START Material provided

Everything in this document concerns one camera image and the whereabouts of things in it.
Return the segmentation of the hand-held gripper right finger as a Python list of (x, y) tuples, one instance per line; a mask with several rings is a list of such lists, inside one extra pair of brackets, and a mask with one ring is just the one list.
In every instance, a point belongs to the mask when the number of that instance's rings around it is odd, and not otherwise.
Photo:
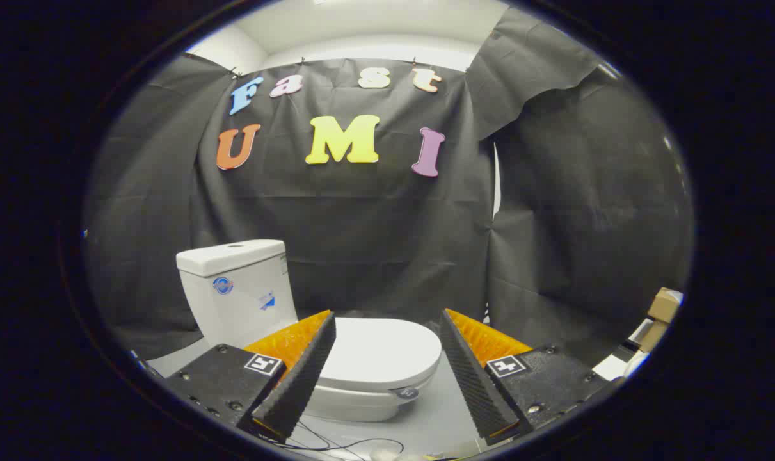
[(440, 323), (443, 352), (488, 444), (542, 429), (615, 388), (555, 345), (530, 347), (452, 309)]

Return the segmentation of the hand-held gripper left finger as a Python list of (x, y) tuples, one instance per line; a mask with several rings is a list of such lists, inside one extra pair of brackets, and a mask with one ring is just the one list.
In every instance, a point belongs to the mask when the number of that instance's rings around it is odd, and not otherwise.
[(244, 348), (215, 345), (165, 382), (207, 417), (283, 444), (307, 408), (335, 338), (335, 313), (325, 310)]

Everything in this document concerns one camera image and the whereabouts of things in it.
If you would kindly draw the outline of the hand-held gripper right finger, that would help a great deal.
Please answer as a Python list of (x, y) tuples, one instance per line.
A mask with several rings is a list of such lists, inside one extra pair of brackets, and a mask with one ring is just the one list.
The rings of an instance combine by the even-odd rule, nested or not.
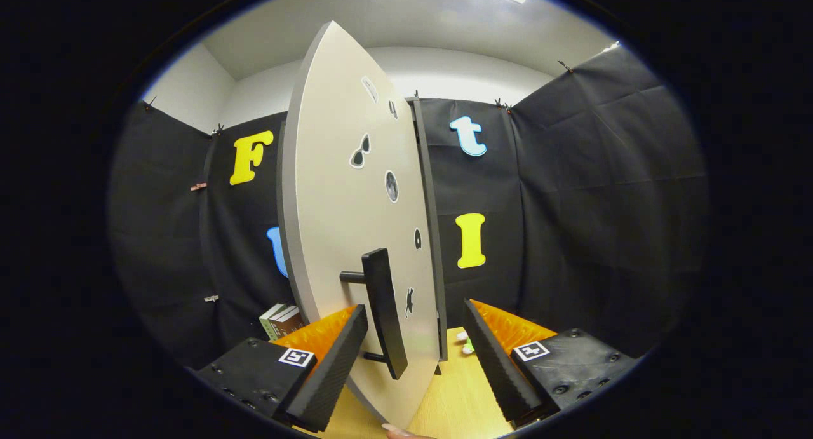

END Material provided

• [Work task]
Beginning with the line above that contains "Return the segmentation of the hand-held gripper right" and finishing with the line that contains "Return the segmentation of the hand-held gripper left", print those lines exactly and only. Skip all pictures.

• [Exercise response]
Return the segmentation of the hand-held gripper right finger as a Python list of (x, y) tuples, one instance per line; a mask with several rings is a list of such lists, inside one extra pair of brackets, and a mask with one ring is just the one list.
In every instance, a point belongs to the mask when the number of that instance's rings around it is odd, and not otherwise.
Photo:
[(440, 323), (443, 352), (488, 444), (542, 429), (615, 388), (555, 345), (530, 347), (452, 309)]

Return the segmentation of the hand-held gripper left finger as a Python list of (x, y) tuples, one instance per line; a mask with several rings is a list of such lists, inside one extra pair of brackets, and a mask with one ring is just the one list.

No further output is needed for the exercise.